I just happened across (part of) the original paper that Svante Arrhenius published back in 1896. And I have to say, even with my modest knowledge of climatology, it seems pretty impressive. Here are some of the things that were known over 100 years ago: 

Quote:

The atmosphere retains heat (light or dark) in two different ways. On the one hand, the heat suffers a select diffusion on its passage through the air; on the other hand, some of the atmospheric gasses absorb considerable quantities of heat. (“Dark heat” here refers to infrared radiation.)

 

At first that paragraph didn’t make sense, until I realized that the “select diffusion” referred to what we now know as the filtering of UV rays by the ozone layer:

Quote:

The selective diffusion is extraordinarily great for the ultra-violet rays, and diminishes continuously with increasing wave-length of the light.

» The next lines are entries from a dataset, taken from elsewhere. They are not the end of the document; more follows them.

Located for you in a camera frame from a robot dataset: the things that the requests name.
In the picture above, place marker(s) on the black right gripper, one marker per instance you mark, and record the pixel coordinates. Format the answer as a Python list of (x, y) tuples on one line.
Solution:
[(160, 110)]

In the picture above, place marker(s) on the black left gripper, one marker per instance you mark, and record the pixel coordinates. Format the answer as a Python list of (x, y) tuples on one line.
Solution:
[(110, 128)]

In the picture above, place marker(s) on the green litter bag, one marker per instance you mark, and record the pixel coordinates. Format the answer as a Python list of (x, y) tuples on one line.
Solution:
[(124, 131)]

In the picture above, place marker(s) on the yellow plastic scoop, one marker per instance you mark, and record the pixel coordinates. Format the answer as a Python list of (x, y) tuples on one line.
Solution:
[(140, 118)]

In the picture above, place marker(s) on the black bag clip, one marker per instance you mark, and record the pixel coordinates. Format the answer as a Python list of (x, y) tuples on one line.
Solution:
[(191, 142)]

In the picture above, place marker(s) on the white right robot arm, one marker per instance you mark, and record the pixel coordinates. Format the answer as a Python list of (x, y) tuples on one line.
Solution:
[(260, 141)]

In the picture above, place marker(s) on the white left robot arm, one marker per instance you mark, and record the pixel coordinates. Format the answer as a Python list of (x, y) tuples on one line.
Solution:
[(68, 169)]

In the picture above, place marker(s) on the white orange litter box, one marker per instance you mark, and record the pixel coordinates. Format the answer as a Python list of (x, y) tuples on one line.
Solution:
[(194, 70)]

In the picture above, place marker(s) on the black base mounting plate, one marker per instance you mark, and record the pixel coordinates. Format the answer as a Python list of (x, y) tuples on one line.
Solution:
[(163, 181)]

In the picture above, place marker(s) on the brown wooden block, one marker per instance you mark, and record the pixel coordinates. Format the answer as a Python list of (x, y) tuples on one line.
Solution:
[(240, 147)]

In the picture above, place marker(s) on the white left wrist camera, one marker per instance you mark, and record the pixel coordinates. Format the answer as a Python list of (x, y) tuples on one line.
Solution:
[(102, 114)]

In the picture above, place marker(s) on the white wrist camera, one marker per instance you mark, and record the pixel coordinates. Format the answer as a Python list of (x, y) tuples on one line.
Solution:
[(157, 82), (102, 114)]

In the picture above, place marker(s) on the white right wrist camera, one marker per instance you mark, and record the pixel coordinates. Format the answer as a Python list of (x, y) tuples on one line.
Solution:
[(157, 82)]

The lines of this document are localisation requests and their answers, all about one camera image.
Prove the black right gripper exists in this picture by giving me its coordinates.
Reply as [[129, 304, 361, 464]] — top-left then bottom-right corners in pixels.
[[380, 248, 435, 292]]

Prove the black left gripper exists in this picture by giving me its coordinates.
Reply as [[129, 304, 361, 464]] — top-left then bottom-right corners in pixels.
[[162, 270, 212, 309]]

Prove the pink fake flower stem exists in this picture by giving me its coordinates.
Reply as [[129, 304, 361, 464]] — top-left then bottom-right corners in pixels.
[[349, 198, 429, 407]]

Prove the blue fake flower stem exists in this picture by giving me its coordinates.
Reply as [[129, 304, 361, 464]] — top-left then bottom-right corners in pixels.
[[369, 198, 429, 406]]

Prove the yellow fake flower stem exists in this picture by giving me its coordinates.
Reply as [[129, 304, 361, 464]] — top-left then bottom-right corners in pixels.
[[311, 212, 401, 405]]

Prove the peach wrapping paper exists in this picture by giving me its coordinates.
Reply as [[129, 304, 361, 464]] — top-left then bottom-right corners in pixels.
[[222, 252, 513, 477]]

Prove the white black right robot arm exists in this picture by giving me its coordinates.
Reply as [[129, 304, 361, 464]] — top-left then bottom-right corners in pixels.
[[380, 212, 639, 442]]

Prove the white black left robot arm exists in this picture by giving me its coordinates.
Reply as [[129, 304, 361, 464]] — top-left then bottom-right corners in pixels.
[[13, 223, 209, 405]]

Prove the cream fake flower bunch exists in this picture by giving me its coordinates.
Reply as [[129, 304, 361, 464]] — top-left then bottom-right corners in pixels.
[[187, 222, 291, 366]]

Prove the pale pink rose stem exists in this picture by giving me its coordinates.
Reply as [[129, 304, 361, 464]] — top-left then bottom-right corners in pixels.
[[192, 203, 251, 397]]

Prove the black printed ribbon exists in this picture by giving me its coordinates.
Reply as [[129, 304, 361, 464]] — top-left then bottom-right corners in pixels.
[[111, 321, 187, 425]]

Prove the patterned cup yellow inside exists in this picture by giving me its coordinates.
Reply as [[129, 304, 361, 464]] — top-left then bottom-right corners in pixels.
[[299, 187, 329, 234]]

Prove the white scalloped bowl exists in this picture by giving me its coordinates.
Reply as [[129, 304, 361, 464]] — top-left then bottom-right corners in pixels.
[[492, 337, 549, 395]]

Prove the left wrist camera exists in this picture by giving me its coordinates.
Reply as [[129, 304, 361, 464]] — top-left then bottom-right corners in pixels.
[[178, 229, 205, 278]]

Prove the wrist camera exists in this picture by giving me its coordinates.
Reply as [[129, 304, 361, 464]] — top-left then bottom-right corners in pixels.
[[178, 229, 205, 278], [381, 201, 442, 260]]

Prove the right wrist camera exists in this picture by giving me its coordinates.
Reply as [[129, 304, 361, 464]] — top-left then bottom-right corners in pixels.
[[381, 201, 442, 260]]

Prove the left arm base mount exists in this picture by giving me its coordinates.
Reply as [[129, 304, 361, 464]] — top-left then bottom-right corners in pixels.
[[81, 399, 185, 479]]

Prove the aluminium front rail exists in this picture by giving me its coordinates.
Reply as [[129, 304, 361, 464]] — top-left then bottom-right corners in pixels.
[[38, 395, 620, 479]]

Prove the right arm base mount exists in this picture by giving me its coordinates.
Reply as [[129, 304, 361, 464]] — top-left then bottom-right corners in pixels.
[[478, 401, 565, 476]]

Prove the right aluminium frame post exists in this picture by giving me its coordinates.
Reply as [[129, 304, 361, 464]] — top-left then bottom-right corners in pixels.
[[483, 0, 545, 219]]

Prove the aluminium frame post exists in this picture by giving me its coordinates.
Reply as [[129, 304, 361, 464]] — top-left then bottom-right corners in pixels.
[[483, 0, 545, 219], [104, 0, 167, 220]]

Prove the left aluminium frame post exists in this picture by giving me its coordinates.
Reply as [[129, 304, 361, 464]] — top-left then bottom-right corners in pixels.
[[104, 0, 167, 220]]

...I kind of wonder how they knew this. If they weren't detecting UV on the surface, how did they know it was being diffused? Wouldn't they think it just as likely that the sun simply did not emit UV? 

 

Now the good stuff: 

Quote:

If the quantity of carbonic acid increases in geometric progression, the augmentation of the temperature will increase nearly in arithmetical progression

Quote:

A simple calculation shows that the temperature in the arctic regions would rise about 8 to 9 C, if the carbonic acid increased to 2.5 or 3 times its present value

Not sure if he's implying arctic regions would have a greater warming or not, though he does touch on ice albedo feedback later: 

Quote:

But in both these cases [warming or cooling], I incline to think that the secondary action due to the regress or the progress of the snow-covering would play the most important role

 

Another bulls eye, which is of course happening:

Quote:

The geographical annual and diurnal ranges of temperature would be partially smoothed away, if the quantity of carbonic acid was augmented.

 

He even touches on water vapor feedback:

Quote:

DE MARCHI has arrived at wholly other results than myself, because he has not sufficiently considered the important quality of selective absorption which is possessed by aqueous vapor….If, then, the mean temperature sank from its actual value by 4-5C, and the aqueous vapor remained in the air, the relative humidity would increase to 101 or 105 per cent. This is, of course, impossible.

 

 

 

Anyway, just thought this was kinda cool. Plus, reading old-timey science papers is a good way to pretend you're smart, e.g. his belief that UV is absorbed by the majority of the air in the atmosphere.

 

post #2 of 3

I can't pretend that i understand all of that. But it's impressive that some climate science has been on the spot for so long. Now, can I ask...who exactly is Svante Arrhenius?

post #3 of 3

Arrhenius was the first scientist to quantify the greenhouse effect.

 

That is very impressive.  I'd heard that he made some of those (correct) predictions, such as greater warming at higher latitudes.  I didn't know he predicted a "smoothing" (decreasing) diurnal temperature range (difference between minimum [night] and maximum [day] temperatures).  Quite impressive.